_Your assignment_
The reply should contain every entry exactly as given, with no pictures in it.

[Collection entries]
==========

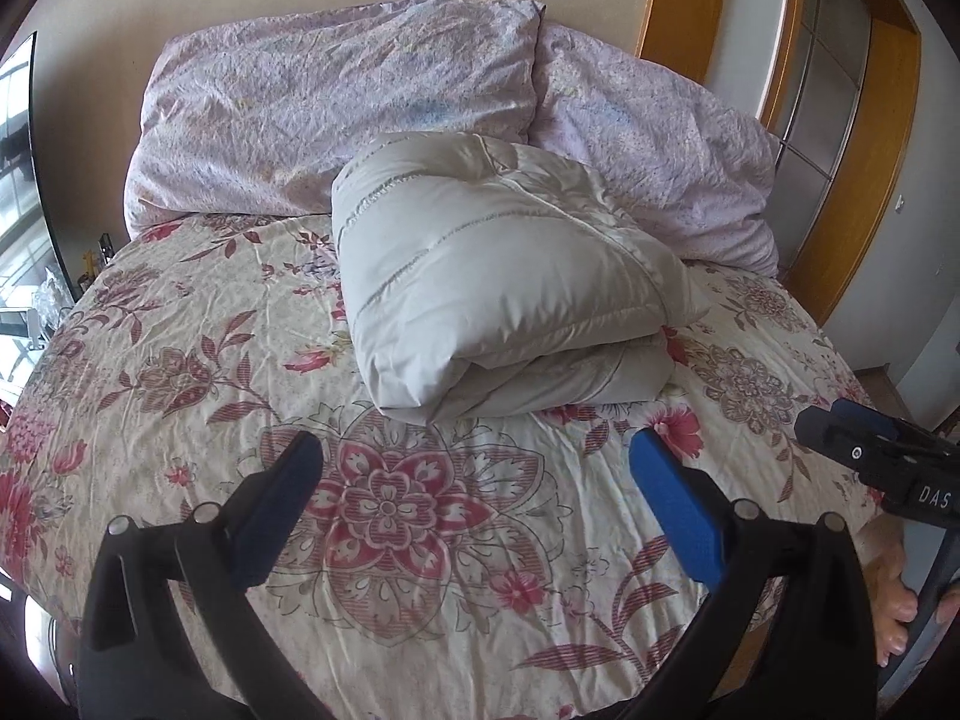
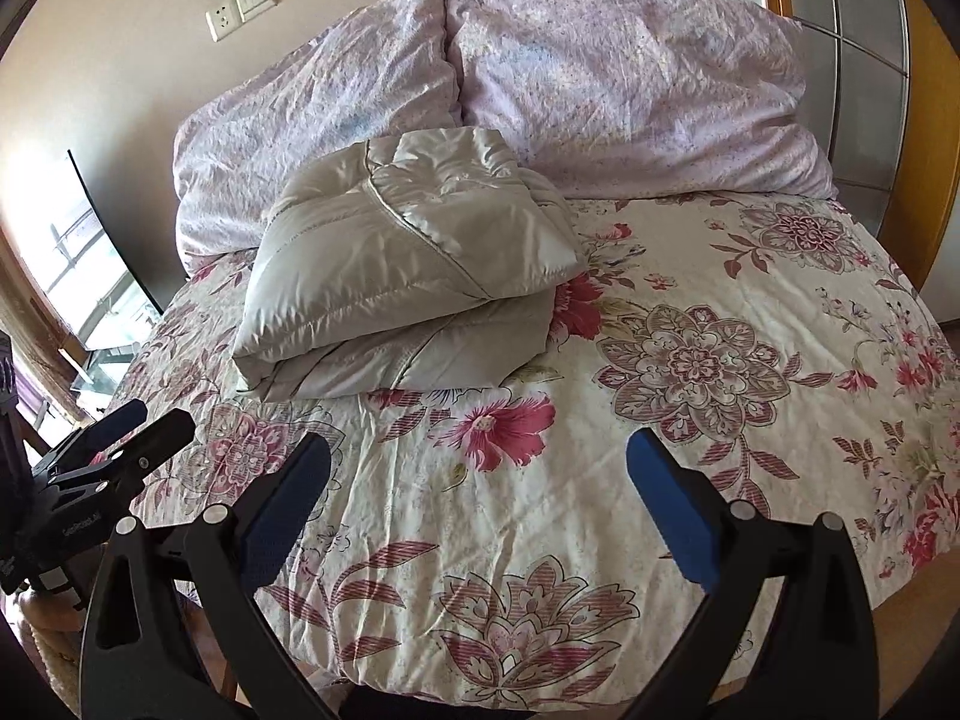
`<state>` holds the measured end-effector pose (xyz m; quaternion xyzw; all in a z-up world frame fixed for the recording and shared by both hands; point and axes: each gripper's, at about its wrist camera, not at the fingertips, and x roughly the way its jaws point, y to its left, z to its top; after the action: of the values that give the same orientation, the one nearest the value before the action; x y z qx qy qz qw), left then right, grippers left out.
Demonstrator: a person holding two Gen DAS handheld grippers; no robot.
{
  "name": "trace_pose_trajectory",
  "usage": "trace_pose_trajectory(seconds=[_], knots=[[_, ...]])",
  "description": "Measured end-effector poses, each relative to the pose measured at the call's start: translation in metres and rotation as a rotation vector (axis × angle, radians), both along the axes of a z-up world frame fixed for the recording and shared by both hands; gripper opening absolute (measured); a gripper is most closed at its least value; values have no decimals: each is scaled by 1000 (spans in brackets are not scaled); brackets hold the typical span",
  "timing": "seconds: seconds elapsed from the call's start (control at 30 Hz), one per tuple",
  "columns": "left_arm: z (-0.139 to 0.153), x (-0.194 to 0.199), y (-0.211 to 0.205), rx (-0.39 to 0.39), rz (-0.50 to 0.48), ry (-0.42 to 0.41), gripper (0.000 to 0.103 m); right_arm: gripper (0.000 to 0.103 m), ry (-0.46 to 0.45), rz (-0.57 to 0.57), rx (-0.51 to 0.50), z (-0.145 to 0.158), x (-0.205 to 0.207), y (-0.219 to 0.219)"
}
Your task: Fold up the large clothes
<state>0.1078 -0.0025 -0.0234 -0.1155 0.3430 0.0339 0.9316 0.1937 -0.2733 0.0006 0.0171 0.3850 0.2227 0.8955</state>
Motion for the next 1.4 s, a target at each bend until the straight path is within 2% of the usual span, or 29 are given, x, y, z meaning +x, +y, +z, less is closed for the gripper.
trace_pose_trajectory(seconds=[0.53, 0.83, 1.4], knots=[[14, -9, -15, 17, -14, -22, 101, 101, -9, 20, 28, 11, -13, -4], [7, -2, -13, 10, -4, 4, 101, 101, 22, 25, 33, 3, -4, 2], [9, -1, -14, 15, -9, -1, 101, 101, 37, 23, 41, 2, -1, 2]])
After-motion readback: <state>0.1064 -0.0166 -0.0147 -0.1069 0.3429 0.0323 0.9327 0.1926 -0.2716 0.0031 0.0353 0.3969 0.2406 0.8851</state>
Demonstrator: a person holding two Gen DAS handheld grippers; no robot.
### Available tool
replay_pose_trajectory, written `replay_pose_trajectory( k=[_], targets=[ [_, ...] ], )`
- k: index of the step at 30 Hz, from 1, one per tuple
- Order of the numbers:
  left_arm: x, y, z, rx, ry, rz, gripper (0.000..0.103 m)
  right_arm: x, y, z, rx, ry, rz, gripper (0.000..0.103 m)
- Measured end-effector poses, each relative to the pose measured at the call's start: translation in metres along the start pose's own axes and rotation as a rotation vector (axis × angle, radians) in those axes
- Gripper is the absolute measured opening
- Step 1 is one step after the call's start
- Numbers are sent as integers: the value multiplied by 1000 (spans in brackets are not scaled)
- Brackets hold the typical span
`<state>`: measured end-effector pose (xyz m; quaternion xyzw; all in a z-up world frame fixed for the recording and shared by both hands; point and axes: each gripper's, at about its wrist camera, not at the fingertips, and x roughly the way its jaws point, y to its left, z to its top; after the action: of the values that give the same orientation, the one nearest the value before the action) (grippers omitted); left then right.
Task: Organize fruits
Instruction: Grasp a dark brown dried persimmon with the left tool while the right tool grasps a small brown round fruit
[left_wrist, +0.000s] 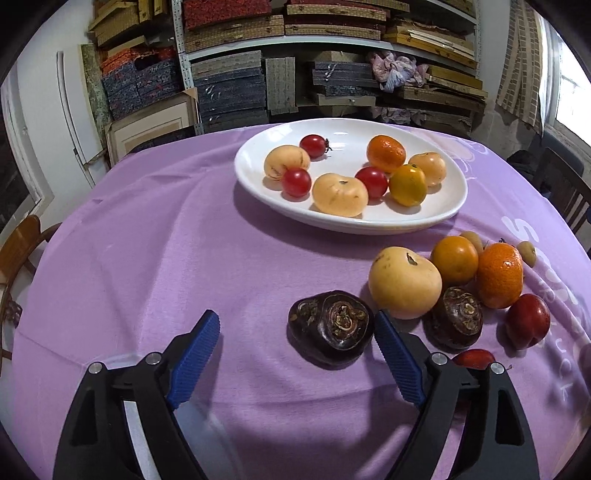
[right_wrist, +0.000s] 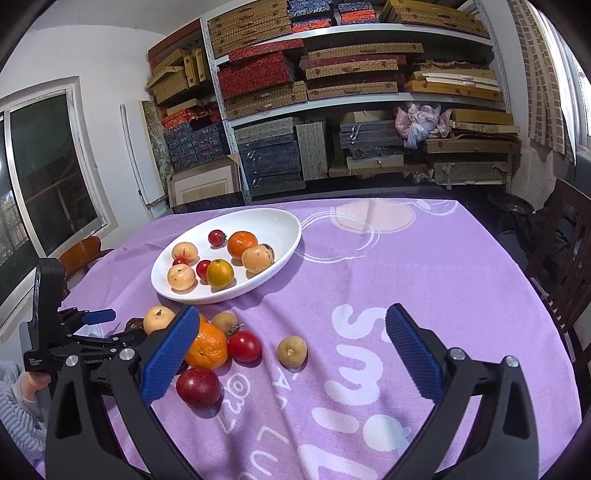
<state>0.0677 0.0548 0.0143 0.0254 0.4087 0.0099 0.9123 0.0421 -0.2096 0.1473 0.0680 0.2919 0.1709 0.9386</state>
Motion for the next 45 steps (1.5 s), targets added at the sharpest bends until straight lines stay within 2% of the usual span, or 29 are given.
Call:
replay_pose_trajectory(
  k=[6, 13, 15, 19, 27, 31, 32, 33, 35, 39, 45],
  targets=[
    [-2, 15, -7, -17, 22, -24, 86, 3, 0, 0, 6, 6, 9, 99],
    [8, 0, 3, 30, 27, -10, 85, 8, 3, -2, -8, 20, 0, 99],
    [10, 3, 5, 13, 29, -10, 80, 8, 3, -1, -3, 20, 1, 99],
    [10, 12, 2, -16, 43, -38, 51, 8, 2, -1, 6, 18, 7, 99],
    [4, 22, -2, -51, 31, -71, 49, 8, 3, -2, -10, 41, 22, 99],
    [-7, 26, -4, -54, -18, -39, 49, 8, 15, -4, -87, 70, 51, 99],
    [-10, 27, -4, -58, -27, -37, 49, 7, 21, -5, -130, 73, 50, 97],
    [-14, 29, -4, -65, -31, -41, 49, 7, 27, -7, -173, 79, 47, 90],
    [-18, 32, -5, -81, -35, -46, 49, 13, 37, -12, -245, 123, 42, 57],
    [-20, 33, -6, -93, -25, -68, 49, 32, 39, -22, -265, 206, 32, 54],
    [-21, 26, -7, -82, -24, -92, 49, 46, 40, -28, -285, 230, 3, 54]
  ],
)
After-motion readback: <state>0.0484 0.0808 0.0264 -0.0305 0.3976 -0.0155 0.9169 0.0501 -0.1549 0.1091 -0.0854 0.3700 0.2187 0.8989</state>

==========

_Finished task_
`<state>` holds the measured end-effector pose (xyz m; quaternion xyzw; all in a z-up world frame fixed for the recording and shared by both hands; point and axes: each gripper's, at about its wrist camera, not at the fingertips, and x roughly the way its jaws point, y to its left, z to its top; after the action: of the values that give the same orientation, the one nearest the value before the action; x y z qx qy qz qw), left then right, grippers left out.
Demonstrator: a person holding two Gen DAS handheld grippers; no robot.
{
  "name": "trace_pose_trajectory",
  "usage": "trace_pose_trajectory(seconds=[_], knots=[[_, ...]])",
  "description": "Measured end-effector poses, each relative to the pose measured at the call's start: translation in metres and rotation as a rotation vector (axis × angle, radians), both along the axes of a z-up world frame fixed for the recording and shared by both hands; gripper opening absolute (measured); a gripper is most closed at its least value; values have no decimals: each is scaled by 1000 (spans in brackets are not scaled); brackets hold the typical span",
  "timing": "seconds: seconds elapsed from the call's start (control at 30 Hz), one per tuple",
  "columns": "left_arm: z (-0.139 to 0.153), x (-0.194 to 0.199), y (-0.211 to 0.205), rx (-0.39 to 0.39), rz (-0.50 to 0.48), ry (-0.42 to 0.41), gripper (0.000 to 0.103 m); right_arm: gripper (0.000 to 0.103 m), ry (-0.46 to 0.45), rz (-0.57 to 0.57), rx (-0.51 to 0.50), z (-0.145 to 0.158), x (-0.205 to 0.207), y (-0.219 to 0.219)"
}
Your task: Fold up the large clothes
<state>0.1078 -0.0025 -0.0234 -0.1155 0.3430 0.0339 0.9316 0.1937 -0.2733 0.0006 0.0171 0.3850 0.2227 0.8955</state>
Motion for the next 1.4 s, a target at each bend until the straight path is within 2% of the usual span, or 29 are given, x, y, z meaning +x, +y, +z, less is closed for the gripper.
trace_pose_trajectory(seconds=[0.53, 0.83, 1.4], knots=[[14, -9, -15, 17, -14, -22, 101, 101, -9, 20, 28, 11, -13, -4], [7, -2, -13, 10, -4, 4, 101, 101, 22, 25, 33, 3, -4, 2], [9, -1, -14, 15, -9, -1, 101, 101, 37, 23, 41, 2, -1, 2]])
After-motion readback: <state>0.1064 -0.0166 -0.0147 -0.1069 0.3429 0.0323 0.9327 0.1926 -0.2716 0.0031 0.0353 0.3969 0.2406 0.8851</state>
Demonstrator: a person holding two Gen DAS handheld grippers; no robot.
### Available tool
replay_pose_trajectory, written `replay_pose_trajectory( k=[_], targets=[ [_, ...] ], )`
- k: index of the step at 30 Hz, from 1, one per tuple
- Order of the numbers:
  left_arm: x, y, z, rx, ry, rz, gripper (0.000..0.103 m)
  right_arm: x, y, z, rx, ry, rz, gripper (0.000..0.103 m)
- Measured end-effector poses, each relative to the pose measured at the call's start: translation in metres along the start pose's own axes and rotation as a rotation vector (axis × angle, radians) in those axes
- Gripper is the absolute measured opening
- Step 1 is one step after the call's start
- Numbers are sent as integers: the value multiplied by 1000 (spans in brackets are not scaled)
- Brackets hold the typical span
`<state>`: measured end-effector pose (xyz m; quaternion xyzw; all in a z-up world frame fixed for the recording and shared by both hands; point and axes: each gripper's, at about its wrist camera, not at the fingertips, and x roughly the way its jaws point, y to its left, z to its top; after the action: of the values that give the same orientation, the one nearest the value before the action) (grippers omitted); left then right.
Task: Organize fruits
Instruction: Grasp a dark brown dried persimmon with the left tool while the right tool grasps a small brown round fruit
[left_wrist, +0.000s] 
[right_wrist, +0.000s] 
<state>0.0677 0.0548 0.0143 0.0254 0.4087 0.0099 0.9123 0.0421 -0.2096 0.1473 0.0680 0.2919 0.1709 0.9386</state>
Motion for the next 45 steps (1.5 s), targets added at the sharpest bends until straight lines stay within 2% of the usual span, or 29 are given.
Call:
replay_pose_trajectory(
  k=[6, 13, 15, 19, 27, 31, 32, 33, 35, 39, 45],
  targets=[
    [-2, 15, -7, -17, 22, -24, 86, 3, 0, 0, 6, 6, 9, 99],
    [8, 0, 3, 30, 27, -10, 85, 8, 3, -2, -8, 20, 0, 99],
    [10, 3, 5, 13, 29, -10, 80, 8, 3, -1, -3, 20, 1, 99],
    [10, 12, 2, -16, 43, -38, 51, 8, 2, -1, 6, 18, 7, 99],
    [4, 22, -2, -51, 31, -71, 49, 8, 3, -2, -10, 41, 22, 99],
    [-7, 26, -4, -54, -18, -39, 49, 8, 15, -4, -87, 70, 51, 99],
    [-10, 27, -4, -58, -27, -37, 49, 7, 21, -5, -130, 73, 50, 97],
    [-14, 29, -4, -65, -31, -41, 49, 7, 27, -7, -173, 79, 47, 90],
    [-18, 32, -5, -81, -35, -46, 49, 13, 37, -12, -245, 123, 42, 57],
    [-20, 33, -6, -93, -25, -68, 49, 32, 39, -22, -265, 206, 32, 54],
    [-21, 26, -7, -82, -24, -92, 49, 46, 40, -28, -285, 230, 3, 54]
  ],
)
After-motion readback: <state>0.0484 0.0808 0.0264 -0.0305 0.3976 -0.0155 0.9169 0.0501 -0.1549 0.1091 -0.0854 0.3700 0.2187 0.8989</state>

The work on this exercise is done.